Will you return, word for word, only the lines from the top of the data below down to and including the one with "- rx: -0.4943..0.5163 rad"?

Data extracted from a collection
+--
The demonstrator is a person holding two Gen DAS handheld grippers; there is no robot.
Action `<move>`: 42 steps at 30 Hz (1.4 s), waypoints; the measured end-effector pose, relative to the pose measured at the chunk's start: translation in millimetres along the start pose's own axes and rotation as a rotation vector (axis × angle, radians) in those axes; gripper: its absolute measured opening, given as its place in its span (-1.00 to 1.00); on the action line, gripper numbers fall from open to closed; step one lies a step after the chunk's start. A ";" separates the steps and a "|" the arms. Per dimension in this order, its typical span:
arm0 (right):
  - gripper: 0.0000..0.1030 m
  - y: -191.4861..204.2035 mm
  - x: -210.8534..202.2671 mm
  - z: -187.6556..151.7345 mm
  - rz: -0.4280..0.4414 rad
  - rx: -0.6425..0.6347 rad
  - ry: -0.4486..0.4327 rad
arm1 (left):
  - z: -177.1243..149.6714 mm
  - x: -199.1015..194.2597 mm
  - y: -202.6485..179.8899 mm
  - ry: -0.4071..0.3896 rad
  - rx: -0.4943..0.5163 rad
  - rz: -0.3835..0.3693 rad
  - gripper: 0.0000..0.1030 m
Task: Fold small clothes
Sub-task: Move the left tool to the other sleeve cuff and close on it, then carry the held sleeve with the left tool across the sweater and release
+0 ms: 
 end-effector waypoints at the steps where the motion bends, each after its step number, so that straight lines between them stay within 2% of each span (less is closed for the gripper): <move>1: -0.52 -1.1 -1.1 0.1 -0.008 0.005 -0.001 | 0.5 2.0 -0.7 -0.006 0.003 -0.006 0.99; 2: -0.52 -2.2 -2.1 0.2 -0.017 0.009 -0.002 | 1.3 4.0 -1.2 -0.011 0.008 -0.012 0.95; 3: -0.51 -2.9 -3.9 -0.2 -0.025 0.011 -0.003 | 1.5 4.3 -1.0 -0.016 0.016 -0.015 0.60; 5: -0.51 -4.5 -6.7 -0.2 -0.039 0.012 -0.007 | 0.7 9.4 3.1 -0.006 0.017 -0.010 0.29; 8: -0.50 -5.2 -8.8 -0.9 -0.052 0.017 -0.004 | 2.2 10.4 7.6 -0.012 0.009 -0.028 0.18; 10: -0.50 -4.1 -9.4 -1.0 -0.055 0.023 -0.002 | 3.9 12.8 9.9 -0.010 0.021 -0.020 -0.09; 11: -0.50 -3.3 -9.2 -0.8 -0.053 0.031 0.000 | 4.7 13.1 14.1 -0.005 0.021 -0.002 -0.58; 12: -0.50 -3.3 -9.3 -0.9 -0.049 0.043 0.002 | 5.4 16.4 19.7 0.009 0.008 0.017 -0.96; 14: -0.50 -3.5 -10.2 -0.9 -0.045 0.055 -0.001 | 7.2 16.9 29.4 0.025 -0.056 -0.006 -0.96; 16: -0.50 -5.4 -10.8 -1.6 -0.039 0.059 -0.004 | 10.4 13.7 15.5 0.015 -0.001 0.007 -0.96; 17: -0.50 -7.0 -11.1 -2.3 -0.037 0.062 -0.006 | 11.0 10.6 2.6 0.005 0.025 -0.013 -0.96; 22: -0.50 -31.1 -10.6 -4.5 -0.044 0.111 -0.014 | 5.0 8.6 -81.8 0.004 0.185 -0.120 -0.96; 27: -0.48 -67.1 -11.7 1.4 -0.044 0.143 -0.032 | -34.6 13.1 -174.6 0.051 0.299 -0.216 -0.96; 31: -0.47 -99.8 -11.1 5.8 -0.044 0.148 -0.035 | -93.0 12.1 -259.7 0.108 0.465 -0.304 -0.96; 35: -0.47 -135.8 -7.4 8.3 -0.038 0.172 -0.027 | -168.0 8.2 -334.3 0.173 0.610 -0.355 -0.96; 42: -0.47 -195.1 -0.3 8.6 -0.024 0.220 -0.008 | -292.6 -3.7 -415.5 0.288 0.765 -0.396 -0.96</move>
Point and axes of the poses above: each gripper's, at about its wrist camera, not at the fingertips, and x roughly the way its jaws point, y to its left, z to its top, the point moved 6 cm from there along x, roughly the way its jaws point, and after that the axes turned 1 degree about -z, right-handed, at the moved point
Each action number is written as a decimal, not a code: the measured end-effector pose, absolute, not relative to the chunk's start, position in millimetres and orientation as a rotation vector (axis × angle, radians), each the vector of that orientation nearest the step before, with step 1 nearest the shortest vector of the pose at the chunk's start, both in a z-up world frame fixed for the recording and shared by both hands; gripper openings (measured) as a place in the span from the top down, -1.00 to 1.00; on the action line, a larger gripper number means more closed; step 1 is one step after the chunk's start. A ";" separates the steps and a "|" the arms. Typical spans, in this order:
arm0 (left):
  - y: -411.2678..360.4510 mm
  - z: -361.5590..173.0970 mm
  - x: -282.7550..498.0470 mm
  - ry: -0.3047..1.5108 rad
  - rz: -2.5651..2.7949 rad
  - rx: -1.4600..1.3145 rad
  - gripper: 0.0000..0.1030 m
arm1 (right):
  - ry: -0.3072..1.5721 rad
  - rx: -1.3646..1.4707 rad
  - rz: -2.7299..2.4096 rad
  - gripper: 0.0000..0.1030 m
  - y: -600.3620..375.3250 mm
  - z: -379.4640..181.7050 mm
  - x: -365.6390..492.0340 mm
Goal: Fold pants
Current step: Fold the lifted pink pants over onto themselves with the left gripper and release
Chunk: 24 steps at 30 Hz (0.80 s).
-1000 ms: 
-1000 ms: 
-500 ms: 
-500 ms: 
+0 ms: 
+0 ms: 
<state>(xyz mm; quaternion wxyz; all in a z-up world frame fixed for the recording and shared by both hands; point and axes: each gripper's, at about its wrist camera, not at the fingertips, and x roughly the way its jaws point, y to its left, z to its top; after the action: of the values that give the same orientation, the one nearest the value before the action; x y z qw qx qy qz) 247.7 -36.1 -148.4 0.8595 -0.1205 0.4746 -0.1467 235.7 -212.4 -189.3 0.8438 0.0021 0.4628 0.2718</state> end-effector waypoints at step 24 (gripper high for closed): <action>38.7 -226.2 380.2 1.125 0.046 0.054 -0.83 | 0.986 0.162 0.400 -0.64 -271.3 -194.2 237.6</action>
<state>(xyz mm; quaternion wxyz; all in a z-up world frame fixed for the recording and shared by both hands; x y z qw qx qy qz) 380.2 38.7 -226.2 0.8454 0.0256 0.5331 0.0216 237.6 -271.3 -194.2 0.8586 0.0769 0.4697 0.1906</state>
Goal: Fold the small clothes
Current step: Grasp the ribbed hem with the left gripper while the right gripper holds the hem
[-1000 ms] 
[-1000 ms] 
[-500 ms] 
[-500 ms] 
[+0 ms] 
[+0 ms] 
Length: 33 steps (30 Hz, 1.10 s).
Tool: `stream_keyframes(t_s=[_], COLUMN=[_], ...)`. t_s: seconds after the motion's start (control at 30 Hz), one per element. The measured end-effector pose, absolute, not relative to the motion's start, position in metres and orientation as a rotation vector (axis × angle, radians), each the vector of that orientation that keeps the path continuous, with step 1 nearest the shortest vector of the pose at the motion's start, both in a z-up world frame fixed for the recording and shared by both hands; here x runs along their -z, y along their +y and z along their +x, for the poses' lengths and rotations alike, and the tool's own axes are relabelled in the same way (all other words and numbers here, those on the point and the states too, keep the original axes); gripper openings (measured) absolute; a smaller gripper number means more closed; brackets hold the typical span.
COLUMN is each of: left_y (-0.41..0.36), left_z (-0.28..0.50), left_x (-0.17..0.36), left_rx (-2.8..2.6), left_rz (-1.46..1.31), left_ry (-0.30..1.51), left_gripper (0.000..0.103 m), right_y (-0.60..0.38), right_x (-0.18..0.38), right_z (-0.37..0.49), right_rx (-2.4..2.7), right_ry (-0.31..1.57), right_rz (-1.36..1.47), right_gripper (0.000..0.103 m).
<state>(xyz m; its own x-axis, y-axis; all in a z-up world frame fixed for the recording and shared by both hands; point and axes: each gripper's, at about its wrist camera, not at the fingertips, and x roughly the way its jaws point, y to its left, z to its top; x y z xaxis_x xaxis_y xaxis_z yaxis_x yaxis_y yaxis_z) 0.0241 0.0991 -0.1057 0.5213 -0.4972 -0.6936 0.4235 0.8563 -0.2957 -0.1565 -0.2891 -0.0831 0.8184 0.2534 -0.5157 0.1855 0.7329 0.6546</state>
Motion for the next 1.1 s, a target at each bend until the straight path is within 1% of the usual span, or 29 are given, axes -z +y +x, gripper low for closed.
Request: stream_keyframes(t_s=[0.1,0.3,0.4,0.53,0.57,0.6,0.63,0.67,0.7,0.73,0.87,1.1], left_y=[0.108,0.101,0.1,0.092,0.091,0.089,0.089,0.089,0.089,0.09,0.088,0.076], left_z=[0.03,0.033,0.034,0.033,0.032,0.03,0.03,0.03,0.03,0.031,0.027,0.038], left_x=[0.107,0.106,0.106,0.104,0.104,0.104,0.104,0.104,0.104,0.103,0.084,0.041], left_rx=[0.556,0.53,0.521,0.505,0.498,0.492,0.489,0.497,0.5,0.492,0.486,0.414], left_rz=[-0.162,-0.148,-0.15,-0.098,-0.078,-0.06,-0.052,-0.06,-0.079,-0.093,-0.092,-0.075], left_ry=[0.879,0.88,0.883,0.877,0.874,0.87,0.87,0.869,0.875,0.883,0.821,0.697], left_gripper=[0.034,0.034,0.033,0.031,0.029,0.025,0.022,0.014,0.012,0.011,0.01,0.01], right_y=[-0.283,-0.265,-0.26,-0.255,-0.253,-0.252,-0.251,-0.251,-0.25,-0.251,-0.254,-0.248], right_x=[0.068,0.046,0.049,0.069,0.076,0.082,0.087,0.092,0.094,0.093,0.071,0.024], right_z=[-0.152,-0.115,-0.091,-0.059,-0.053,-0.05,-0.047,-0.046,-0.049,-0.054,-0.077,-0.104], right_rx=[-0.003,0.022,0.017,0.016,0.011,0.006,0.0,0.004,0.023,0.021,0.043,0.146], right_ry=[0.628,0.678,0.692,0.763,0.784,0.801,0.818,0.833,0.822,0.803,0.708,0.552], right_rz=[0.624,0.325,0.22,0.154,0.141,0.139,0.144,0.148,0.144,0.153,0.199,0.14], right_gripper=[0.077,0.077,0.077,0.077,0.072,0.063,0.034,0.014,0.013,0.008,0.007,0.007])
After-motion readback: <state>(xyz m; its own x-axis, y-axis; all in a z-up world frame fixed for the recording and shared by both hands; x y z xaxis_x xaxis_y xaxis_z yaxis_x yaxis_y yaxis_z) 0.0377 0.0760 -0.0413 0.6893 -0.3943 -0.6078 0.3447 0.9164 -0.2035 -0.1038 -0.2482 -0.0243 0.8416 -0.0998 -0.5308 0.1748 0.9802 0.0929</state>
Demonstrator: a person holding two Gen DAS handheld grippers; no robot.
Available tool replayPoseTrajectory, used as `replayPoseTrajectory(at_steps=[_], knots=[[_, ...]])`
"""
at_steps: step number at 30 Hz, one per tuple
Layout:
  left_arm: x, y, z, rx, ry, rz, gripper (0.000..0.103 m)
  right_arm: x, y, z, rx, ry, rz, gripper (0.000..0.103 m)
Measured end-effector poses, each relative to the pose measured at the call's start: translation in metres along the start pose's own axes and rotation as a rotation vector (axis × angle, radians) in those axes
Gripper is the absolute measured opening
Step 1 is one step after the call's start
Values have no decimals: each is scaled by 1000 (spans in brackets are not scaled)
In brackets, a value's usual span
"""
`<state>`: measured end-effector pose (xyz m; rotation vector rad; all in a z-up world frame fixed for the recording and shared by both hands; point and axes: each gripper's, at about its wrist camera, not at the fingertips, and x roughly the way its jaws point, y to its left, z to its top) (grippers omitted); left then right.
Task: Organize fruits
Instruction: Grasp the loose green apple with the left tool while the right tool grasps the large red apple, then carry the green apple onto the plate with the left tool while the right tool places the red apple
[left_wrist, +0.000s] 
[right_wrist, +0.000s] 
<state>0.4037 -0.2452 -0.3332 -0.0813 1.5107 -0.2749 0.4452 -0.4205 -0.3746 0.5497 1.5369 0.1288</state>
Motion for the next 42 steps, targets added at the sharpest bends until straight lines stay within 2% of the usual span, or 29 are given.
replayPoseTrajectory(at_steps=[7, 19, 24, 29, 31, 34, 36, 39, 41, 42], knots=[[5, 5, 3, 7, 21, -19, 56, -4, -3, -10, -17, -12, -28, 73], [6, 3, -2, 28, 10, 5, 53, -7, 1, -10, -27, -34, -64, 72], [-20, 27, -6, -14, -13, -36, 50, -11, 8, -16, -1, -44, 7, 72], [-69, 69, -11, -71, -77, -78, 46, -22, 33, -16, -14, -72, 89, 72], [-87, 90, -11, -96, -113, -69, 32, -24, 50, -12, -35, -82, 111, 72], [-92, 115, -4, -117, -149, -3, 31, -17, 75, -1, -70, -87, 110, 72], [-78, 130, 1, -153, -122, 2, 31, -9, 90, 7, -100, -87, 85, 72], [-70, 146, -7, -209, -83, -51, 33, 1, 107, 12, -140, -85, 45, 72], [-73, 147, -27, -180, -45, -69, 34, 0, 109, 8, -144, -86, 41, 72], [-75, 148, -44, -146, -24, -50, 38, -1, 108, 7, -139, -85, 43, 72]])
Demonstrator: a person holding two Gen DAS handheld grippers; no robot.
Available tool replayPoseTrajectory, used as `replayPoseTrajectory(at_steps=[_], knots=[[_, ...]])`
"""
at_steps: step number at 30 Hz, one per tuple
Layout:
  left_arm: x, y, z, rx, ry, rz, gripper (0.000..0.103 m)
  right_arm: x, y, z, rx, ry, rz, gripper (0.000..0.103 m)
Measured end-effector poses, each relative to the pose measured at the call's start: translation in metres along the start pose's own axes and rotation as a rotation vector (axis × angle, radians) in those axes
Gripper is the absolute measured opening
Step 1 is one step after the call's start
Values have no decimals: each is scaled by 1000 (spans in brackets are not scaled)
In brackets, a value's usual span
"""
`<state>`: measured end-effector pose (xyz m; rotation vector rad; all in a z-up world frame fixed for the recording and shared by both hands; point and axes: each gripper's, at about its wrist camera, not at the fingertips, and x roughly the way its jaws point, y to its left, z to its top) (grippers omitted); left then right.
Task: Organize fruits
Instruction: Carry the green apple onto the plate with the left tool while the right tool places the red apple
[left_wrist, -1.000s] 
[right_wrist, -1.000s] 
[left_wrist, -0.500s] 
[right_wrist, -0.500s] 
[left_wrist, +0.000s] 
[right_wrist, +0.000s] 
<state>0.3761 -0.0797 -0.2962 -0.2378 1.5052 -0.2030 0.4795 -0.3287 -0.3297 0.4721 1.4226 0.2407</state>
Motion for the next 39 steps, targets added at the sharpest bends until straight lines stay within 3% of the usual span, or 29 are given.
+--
Exercise solution -
The demonstrator is a person holding two Gen DAS handheld grippers; there is no robot.
Action `<move>`: 42 steps at 30 Hz (1.4 s), waypoints; the measured end-effector pose, relative to the pose measured at the chunk's start: translation in millimetres along the start pose's own axes and rotation as a rotation vector (axis × angle, radians) in those axes; gripper: its absolute measured opening, given as its place in its span (-1.00 to 1.00); on the action line, gripper numbers fall from open to closed; step one lies a step after the chunk's start. A ";" separates the steps and a "|" the arms. Per dimension in this order, its typical span:
arm0 (right):
  - gripper: 0.0000..0.1030 m
  - y: -191.4861..204.2035 mm
  - x: -210.8534..202.2671 mm
  - z: -187.6556..151.7345 mm
  - rz: -0.4280..0.4414 rad
  - rx: -0.6425..0.6347 rad
  - ry: -0.4486..0.4327 rad
arm1 (left):
  - z: -177.1243..149.6714 mm
  - x: -199.1015..194.2597 mm
  - y: -202.6485..179.8899 mm
  - ry: -0.4071..0.3896 rad
  - rx: -0.4943..0.5163 rad

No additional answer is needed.